Article Text
Abstract
Background Compositional data comprise ‘parts’ of a ‘whole’ (or total), where the parts sum to the whole. In compositional data with fixed totals (e.g. hours within a day), only relative causal effects can be estimated because the effect of increasing one component (e.g. time spent physically active) cannot be distinguished from the effect of decreasing one or more other components (e.g. time spent sedentary).
Compositional data are not well understood, but the structure has recently been conceptualised using directed acyclic graphs (DAGs) with deterministic nodes. This work encourages the use of a simple well-established approach, known as the isotemporal (‘leave-one-out’) model, for estimating relative causal effects in compositional data.
However, the isotemporal model has been criticised as unsuitable in the presence of non-linear effects. Other, more technically demanding approaches, known as Compositional Data Analyses (CoDA) methods, are promoted instead.

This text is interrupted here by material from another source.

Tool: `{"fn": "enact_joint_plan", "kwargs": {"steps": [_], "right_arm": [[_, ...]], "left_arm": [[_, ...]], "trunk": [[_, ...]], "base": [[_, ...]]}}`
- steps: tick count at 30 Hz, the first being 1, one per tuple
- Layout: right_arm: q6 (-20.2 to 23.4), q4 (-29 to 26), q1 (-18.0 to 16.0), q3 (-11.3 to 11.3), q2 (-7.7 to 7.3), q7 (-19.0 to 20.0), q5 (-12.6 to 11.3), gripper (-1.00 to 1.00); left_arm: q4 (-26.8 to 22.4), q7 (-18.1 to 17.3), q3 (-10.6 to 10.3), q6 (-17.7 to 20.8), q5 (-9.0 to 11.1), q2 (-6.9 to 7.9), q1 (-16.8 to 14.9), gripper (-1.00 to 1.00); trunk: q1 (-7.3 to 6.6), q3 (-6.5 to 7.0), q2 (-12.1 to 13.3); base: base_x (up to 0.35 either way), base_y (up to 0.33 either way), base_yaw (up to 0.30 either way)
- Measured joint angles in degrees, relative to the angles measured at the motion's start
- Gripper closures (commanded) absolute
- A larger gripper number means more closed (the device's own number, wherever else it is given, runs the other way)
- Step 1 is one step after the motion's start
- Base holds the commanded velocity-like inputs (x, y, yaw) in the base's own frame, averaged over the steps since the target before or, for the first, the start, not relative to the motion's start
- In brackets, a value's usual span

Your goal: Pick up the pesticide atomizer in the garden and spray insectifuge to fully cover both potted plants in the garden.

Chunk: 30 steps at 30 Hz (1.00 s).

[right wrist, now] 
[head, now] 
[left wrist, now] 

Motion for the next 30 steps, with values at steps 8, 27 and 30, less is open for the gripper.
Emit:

This study is the first to investigate the performance of DAG-informed regression-models for estimating causal effects in compositional data with fixed totals in simulated data, where the ground truth is known.
Methods Using the DagSim package in Python, we simulated compositional data with fixed totals, using the example of physical activity data, in which sleep, sedentary behaviour (SB), light physical activity (LPA), and moderate and vigorous physical activity (MVPA) sum to a fixed total of 24 hours. The time spent in each state was then simulated to contribute to levels of an outcome (fasting plasma glucose, FPG), either in a strictly linear manner, or through non-linear relationships. We assessed the performance of using the DAG-informed isotemporal approach by comparing model estimates to the known (simulated) true relative causal effect of each component on the outcome.
Results Accurate relative causal effect estimates were obtained using the DAG-informed isotemporal approach, provided the models were parameterised correctly. When the model was not parameterised correctly, e.g. linear terms were used for modelling non-linear relationships, the estimates were biased. In the literature, the isotemporal model is used almost exclusively with linear terms, which might explain some of the previous misconceptions that it is unsuitable for modelling of compositional data.
Conclusion In compositional data with fixed totals, a simple DAG-informed isotemporal modelling approach recovers the true relative causal effect as long as any non-linear relationships are appropriately parameterised. This method is a viable alternative to the more technically challenging and specialist CoDA methods. The findings cannot be generalised to compositional data with varying totals, which require separate investigation.